* Brief *
Of the lines below, report only those that contain "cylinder".

* Recorded information *
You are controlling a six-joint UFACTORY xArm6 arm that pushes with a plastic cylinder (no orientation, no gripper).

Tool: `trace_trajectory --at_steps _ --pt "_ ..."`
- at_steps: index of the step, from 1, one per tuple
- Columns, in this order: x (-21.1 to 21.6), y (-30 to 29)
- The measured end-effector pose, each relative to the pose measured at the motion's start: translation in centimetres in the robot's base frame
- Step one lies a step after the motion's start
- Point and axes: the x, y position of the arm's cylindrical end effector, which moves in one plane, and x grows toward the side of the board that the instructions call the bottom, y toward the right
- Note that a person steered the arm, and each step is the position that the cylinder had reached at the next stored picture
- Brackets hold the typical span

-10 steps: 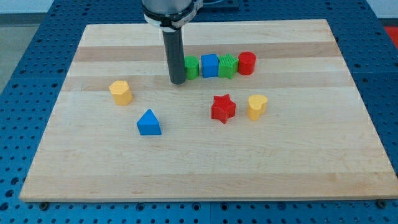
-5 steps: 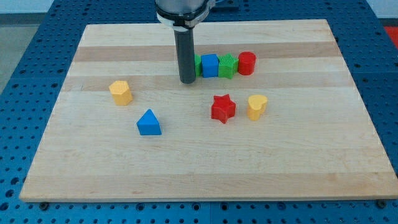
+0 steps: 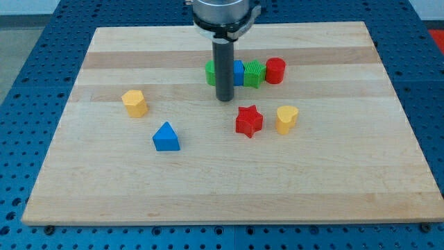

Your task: Slightly move the green circle into the blue cube

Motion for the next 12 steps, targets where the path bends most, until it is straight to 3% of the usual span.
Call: trace_trajectory --at_steps 12 --pt "-2.1 0.3"
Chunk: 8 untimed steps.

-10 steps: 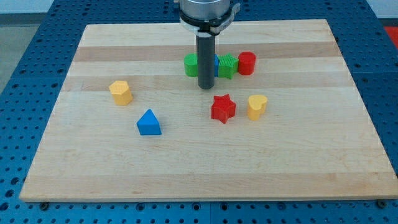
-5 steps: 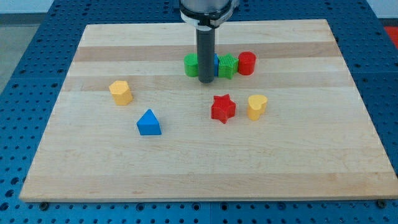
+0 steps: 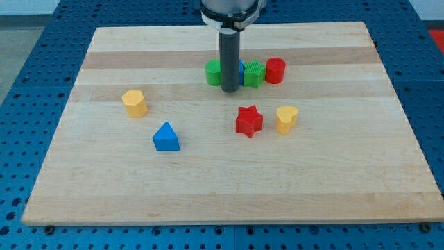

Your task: Slightly move the green circle into the blue cube

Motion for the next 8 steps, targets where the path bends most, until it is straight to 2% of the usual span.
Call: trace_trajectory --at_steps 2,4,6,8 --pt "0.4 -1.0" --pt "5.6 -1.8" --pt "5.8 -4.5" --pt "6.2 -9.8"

* Task answer *
You are controlling a six-joint UFACTORY xArm6 arm that pushes with a plastic cylinder (no orientation, no gripper).
- Note that a person steered the arm, and each step is the position that the cylinder had reached at the next stored picture

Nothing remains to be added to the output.